Building for Better Crash Reports

I think developers spend too much time optimizing for the wrong things. Most of the time we optimize the elegance of our code. Sometimes we optimize the execution of our code.

I spend a lot of time debugging code, and when I’m debugging, I’m usually not looking at source code or code being executed. I’m looking at crash reports.

So now I optimize for crash reports.

Here is one example. Imagine we have a method like this:

- (void) methodThatMightCrash { ... }

and because methodThatMightCrash is so useful we call it all over the place. But lets also say methodThatMightCrash needs to be invoked on the main thread. So all over the place we have code like this:

[self performSelectorOnMainThread:@selector (methodThatMightCrash:) withObject:nil waitUntilDone:NO];

Now, lets go out on a limb and say methodThatMightCrash crashes. The stack trace we get in the crash report is going to be useless. We wont have any idea what the state of the application was when methodThatMightCrash was invoked or why it was invoked.

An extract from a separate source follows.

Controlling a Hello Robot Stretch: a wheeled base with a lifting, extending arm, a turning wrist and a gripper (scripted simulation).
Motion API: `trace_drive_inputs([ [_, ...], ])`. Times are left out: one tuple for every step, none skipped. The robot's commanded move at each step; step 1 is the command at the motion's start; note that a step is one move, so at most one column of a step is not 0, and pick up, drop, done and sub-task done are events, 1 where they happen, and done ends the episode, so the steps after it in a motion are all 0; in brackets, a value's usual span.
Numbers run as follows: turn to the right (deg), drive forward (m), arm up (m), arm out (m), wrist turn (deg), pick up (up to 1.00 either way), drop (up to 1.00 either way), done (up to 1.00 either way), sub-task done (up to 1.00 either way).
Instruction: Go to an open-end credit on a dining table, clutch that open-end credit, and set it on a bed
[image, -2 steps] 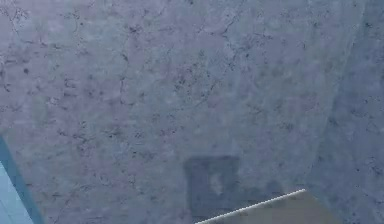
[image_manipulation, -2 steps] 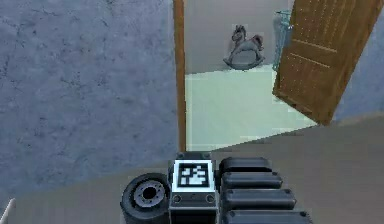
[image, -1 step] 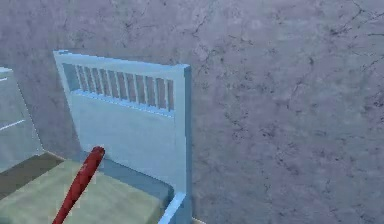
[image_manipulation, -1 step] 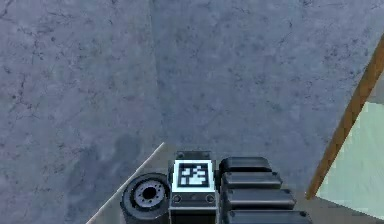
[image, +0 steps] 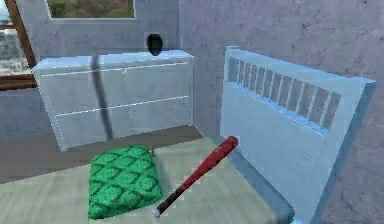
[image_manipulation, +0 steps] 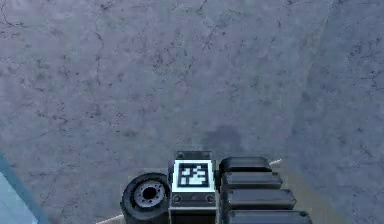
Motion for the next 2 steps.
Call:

To get better crash reports I do stuff like this:

- (void) someMethod
{
    if (someState) {
        [self queueMethodThatMightCrashBecauseSomeMethodIsInSomeState];
        return;
    }

    [self queueMethodThatMightCrashFromSomeMethod];
}

- (void) queueMethodThatMightCrashBecauseSomeMethodIsInSomeState
{
    [self performSelectorOnMainThread:@selector (methodThatMightCrash:) withObject:nil waitUntilDone:NO];
}

- (void) queueMethodThatMightCrashFromSomeMethod
{
    [self performSelectorOnMainThread:@selector (methodThatMightCrash:) withObject:nil waitUntilDone:NO];
}

Those method names are a little scary, but trust me, you will be happy to see one in a crash report.